What is being asked: Please return every line in the entries below with the word "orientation" in it.

□ □ □ □ □ □ □

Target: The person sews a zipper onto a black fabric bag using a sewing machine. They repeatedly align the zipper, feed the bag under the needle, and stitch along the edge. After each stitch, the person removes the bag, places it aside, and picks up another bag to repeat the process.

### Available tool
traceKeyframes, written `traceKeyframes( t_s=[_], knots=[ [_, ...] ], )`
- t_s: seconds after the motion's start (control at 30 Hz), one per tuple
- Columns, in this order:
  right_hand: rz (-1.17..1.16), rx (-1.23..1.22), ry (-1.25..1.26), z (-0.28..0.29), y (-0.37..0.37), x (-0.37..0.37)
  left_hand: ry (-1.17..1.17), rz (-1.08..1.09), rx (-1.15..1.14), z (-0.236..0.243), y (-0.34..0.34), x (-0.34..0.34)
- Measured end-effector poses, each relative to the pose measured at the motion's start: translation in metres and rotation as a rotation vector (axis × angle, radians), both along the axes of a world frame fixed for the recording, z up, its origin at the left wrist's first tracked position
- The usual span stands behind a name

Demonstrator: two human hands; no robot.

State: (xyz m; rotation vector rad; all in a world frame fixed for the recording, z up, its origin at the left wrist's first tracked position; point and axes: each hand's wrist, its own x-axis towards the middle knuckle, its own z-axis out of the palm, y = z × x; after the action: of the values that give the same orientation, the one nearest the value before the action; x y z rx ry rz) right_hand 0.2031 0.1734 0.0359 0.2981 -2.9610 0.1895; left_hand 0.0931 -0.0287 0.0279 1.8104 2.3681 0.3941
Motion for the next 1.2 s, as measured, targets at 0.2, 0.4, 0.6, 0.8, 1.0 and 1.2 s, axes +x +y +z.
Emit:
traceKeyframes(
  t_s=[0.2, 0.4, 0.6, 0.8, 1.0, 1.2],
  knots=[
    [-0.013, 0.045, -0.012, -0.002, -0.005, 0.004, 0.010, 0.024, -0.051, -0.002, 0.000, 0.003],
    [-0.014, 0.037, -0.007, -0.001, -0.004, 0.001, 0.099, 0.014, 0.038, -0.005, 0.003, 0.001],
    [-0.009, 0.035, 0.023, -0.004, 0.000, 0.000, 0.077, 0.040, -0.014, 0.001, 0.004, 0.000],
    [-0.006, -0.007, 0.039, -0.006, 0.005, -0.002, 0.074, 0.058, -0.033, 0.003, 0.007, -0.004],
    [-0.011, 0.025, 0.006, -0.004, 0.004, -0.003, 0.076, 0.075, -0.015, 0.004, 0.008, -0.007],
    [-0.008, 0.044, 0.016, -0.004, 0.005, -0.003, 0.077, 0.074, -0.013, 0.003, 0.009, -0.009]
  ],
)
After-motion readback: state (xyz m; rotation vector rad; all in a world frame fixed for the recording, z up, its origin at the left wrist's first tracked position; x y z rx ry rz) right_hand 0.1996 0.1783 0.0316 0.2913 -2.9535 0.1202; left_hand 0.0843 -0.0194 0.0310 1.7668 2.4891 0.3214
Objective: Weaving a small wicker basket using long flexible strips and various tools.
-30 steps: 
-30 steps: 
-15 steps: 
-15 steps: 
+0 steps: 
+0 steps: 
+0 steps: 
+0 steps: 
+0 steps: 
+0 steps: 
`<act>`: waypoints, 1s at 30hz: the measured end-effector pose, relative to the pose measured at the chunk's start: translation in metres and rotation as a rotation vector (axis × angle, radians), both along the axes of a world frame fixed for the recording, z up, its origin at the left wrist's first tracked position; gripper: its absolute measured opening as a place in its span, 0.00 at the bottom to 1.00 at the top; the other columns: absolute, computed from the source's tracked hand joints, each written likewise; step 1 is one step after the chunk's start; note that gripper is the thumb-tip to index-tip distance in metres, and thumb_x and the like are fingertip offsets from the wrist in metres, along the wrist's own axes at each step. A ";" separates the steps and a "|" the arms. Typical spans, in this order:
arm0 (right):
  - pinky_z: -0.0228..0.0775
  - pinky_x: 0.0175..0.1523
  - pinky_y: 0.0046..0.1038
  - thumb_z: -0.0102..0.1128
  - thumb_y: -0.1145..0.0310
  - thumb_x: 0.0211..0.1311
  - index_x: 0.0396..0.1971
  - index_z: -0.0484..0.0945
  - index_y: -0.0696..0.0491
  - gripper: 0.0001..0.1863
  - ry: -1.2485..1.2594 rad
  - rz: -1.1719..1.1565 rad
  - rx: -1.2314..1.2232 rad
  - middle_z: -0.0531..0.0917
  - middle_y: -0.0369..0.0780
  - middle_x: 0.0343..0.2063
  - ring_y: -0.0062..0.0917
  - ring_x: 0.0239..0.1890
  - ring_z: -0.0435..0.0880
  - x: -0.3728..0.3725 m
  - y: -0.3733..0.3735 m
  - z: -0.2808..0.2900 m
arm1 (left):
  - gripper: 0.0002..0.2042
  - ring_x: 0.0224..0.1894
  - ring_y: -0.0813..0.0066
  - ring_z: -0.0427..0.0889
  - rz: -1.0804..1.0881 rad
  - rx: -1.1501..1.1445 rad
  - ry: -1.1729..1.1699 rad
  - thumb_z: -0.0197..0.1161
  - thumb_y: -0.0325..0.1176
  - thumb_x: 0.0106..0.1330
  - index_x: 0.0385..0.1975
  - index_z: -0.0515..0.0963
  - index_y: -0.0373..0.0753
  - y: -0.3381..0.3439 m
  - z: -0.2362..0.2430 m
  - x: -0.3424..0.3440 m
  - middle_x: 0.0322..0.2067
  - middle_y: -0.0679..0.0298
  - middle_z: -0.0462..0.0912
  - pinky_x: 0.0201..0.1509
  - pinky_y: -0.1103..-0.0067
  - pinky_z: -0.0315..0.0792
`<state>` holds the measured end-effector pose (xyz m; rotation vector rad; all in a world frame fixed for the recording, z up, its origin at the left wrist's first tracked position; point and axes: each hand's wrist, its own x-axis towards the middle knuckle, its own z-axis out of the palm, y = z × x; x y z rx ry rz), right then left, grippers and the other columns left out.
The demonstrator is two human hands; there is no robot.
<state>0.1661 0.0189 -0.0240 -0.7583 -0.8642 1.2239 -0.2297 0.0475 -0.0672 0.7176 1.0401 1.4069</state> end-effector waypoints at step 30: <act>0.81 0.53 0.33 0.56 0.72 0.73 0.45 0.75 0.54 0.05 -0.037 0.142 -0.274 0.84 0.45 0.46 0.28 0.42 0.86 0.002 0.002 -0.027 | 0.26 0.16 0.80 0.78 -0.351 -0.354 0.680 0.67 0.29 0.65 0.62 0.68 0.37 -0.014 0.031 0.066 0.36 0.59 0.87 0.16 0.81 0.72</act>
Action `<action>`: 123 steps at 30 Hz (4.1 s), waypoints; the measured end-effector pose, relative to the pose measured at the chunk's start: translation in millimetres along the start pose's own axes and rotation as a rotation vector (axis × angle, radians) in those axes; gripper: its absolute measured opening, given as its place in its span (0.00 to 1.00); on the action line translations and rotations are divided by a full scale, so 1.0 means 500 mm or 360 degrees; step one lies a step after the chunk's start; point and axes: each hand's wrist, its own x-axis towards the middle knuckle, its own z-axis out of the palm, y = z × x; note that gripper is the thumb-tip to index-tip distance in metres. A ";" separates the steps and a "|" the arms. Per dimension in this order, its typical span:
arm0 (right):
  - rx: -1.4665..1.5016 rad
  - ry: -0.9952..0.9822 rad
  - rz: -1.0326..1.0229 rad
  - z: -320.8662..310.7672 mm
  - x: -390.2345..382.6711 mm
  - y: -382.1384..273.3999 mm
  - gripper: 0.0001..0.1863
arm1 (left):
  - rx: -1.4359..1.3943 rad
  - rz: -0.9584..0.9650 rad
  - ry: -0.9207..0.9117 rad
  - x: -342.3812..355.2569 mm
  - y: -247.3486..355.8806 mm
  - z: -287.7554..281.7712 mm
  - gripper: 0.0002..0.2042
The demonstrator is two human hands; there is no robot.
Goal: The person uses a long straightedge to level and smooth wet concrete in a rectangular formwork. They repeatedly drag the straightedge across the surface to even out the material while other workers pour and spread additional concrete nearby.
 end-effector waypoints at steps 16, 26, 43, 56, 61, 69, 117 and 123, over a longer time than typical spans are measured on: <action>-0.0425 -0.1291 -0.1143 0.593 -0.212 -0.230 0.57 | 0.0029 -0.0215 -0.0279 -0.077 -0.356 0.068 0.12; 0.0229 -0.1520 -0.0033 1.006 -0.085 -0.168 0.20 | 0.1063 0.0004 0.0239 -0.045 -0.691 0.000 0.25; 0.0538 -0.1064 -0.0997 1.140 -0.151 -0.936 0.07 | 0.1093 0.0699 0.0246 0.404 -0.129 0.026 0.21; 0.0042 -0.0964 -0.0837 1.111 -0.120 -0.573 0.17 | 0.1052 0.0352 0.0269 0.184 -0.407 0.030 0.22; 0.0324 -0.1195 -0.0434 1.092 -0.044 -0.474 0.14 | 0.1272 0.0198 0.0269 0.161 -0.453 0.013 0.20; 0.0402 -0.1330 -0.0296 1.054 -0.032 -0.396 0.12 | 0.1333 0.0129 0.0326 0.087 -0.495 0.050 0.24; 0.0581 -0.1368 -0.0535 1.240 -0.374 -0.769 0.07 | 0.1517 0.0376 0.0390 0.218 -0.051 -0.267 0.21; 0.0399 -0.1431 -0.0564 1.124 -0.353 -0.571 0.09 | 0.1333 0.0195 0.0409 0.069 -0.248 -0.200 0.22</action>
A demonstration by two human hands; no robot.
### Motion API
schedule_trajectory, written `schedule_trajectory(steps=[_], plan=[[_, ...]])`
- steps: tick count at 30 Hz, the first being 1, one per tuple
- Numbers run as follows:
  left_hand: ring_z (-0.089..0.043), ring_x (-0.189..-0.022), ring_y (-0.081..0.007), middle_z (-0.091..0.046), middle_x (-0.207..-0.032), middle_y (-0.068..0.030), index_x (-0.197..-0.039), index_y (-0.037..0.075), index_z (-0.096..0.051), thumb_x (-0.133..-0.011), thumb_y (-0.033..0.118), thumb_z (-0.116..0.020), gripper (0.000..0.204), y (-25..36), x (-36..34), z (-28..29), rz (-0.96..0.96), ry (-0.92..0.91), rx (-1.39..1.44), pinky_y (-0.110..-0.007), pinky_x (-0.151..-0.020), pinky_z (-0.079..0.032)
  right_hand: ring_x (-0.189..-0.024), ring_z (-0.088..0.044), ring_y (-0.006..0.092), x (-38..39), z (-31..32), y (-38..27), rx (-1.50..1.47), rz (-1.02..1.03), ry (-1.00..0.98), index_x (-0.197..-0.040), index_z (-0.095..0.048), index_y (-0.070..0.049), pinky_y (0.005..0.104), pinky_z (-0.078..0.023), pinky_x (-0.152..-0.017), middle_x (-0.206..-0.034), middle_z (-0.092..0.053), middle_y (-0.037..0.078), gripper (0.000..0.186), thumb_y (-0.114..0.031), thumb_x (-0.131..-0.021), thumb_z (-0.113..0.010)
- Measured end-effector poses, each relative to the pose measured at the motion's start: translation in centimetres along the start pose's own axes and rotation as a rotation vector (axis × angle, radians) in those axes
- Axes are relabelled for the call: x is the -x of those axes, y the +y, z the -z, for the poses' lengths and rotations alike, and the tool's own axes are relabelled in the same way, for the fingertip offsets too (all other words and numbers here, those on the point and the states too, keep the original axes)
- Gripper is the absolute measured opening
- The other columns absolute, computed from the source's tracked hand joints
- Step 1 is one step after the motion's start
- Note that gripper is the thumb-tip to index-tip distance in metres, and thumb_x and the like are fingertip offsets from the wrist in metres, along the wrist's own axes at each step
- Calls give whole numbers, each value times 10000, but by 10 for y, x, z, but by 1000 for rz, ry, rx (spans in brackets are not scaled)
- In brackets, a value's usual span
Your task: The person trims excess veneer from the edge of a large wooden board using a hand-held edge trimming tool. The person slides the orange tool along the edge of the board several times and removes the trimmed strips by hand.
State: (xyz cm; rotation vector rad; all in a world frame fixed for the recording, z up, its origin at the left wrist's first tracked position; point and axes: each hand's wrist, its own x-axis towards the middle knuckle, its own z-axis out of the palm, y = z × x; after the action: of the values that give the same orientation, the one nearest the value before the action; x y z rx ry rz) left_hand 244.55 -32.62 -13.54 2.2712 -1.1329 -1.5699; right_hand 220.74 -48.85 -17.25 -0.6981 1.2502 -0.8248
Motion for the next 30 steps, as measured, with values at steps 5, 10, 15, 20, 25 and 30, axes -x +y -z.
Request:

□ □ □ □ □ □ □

Task output:
State: (xyz m; rotation vector rad; all in a world frame fixed for the recording, z up, its origin at the left wrist's first tracked position; point and axes: each hand's wrist, its own x-axis towards the middle knuckle, its own z-axis out of the palm, y = z × x; after the action: of the values that give the same orientation, the one nearest the value before the action; x y z rx ry rz) right_hand 0.2031 0.1734 0.0359 0.2981 -2.9610 0.1895; left_hand 0.0931 -0.0287 0.0279 1.8104 2.3681 0.3941
State: (xyz cm; rotation vector rad; all in a world frame fixed for the recording, z up, its origin at the left wrist's first tracked position; point and axes: each hand's wrist, its own x-axis towards the middle knuckle, its own z-axis out of the palm, y = z × x; after the action: of the values that give the same orientation, the one nearest the value before the action; x y z rx ry rz) left_hand 244.55 -32.62 -13.54 2.2712 -1.1329 -1.5699; right_hand 220.74 -48.85 -17.25 -0.6981 1.2502 -0.8248

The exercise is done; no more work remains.